4.2 Influence of tree species on the bacterial populations in this forest

Even though the most abundant bacterial phyla identified under all tree species were the same (Proteobacteria, Actinobacteria, and Bacteroidetes), some were specific for each tree species. Indicator species analysis (ISA) revealed that specific bacterial species were present under Ficus citrifolia and Pisonia albida only during the wet period. This trend suggests that these species assemblages may play an important role in the soil ecosystem processes under these specific tree species. One species was Devosia spp. whose OUT frequency was 14 (ind val = 0.62; p = 0.009) in soils collected under Ficus citrifolia. Devosia spp. forms part of the α-Proteobacteria; this genus is a non-rhizobia nodulating, nitrogen fixer [51]. Three different species of Brevundimonas spp. also occurred in high frequency under Ficus citrifolia during the wet period as indicated by ISA. This genus is actually known to produce phosphodiesterase, a group of enzymes involved in the degradation of organophosphorus [52]. During the wet period, 32 different OTUs were identified exclusively for Pisonia albida, and at least 7 of them had a frequency of 18. This high frequency suggests that indicator species may be playing an important role in the soil dynamics of Pisonia albida. For instance, three of the most frequent species are nitrogen fixers (Microlunatus sp., Rhodospirillacease spp., and Paenibacillus), and Pisonia albida was the tree species with the highest total available nitrogen in this study (data not shown here). Even though we did not cultivate the indicator species nor have information regarding the physiology of the indicator species identified for Ficus citrifolia and Pisonia albida, we can infer that they contribute with relevant functions in this soil system. The dwarfed tree species selected for this study influenced the structure and diversity of specific bacterial populations.

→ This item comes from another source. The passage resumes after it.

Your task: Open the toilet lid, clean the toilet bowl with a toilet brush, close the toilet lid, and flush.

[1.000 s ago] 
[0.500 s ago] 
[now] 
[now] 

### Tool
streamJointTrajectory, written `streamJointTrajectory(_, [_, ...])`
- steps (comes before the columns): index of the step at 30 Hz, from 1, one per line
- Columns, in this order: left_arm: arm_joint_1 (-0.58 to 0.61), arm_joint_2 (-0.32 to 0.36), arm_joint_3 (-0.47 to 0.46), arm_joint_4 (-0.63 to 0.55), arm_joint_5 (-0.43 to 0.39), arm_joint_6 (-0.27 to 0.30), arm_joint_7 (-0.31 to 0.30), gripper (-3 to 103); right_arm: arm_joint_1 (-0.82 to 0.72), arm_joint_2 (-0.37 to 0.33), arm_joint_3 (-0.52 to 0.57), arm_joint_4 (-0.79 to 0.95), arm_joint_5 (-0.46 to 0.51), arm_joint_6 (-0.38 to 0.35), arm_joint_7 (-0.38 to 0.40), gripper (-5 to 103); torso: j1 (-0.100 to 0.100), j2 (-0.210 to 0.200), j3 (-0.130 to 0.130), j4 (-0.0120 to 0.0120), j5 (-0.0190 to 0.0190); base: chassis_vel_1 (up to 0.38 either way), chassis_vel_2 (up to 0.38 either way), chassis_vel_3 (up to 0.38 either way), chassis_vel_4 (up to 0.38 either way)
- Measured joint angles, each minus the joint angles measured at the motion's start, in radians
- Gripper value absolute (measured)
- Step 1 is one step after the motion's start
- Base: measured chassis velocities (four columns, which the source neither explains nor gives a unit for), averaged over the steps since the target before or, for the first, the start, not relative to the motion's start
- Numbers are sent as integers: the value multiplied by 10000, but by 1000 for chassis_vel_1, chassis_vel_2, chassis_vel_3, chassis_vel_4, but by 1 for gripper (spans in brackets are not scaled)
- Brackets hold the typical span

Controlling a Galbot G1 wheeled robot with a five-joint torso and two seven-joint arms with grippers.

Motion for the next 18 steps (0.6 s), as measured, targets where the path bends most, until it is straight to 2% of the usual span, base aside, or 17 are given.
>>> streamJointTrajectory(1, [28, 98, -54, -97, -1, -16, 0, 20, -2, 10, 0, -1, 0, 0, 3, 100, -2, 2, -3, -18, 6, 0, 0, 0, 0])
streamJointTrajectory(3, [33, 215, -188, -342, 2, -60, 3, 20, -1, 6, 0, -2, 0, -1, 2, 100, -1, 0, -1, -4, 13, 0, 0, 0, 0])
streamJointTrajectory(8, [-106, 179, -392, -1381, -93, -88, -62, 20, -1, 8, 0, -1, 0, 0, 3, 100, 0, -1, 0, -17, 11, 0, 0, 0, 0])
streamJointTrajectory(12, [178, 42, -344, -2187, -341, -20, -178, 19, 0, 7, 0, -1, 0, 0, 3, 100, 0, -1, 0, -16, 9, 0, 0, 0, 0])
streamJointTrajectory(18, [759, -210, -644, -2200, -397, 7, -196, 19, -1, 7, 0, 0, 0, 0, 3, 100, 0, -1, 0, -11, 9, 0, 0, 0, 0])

4.3 Potential disadvantages and bias with 454-pyrosequencing

Amplicon-based pyrosequencing methods have major advantages over the tools that have been used in the past to study microbial community structure. Although the results presented in this chapter have a similar pattern as the results presented Rivera et al. (2018), it important to acknowledge certain biases that have been described for amplicon-based pyrosequencing. Even though 454 pyrosequencing has a higher resolving power than Sanger sequencing or EL-FAME analysis in 454 pyrosequencing, there are some sequencing errors and chimeras that can be retained in the datasets that can inflate the estimated richness of the sample. Bias can also occur with primer selection as the primers used can select for the most predominant DNA present in the sample underestimating the rare DNA in the sample [53]. Using inappropriate primers consequently can lead to questionable biological conclusions. Another concern is that the techniques used for processing amplicon pyrosequencing data can result in the detection of several hundred “false” OTUs, mostly at low abundance, rising the concern that species abundance can be overestimated [54]. More stringent techniques such as shotgun sequencing, Ion Torrent sequencing, and Illumina platforms have been developed that help mitigate some of the concerns with pyrosequencing, but these stringent technologies have biases of their own.